Once the line containing "Would you kindly locate the dark" is found, please set it down along with each following line, exactly, to the end of the material.

(DATA FOR THIS EXERCISE begins)

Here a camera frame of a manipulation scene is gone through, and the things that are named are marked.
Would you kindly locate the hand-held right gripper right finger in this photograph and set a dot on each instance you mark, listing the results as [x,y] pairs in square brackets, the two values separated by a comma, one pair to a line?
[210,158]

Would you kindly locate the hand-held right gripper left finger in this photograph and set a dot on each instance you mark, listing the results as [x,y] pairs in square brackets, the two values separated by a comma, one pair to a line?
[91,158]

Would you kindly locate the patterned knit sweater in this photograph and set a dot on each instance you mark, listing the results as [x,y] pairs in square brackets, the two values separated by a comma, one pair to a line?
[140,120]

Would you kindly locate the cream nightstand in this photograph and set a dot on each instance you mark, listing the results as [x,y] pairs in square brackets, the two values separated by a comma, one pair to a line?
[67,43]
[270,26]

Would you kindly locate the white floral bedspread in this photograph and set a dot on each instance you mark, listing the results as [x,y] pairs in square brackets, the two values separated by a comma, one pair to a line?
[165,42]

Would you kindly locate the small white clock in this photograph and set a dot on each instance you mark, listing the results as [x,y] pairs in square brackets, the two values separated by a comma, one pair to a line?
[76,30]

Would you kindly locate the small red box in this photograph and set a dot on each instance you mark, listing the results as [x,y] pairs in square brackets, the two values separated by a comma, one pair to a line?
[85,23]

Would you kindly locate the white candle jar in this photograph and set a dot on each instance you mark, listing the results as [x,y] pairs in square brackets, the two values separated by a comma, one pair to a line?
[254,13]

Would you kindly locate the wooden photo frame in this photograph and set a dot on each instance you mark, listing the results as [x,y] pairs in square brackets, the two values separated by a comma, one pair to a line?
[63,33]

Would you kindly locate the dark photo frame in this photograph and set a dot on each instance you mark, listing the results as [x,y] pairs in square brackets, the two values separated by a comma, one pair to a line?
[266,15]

(DATA FOR THIS EXERCISE ends)

_REPLY:_
Would you kindly locate the dark photo frame in this photograph and set a dot on each instance you mark, listing the results as [x,y] pairs in square brackets, the two values separated by a comma, one pair to a line?
[266,15]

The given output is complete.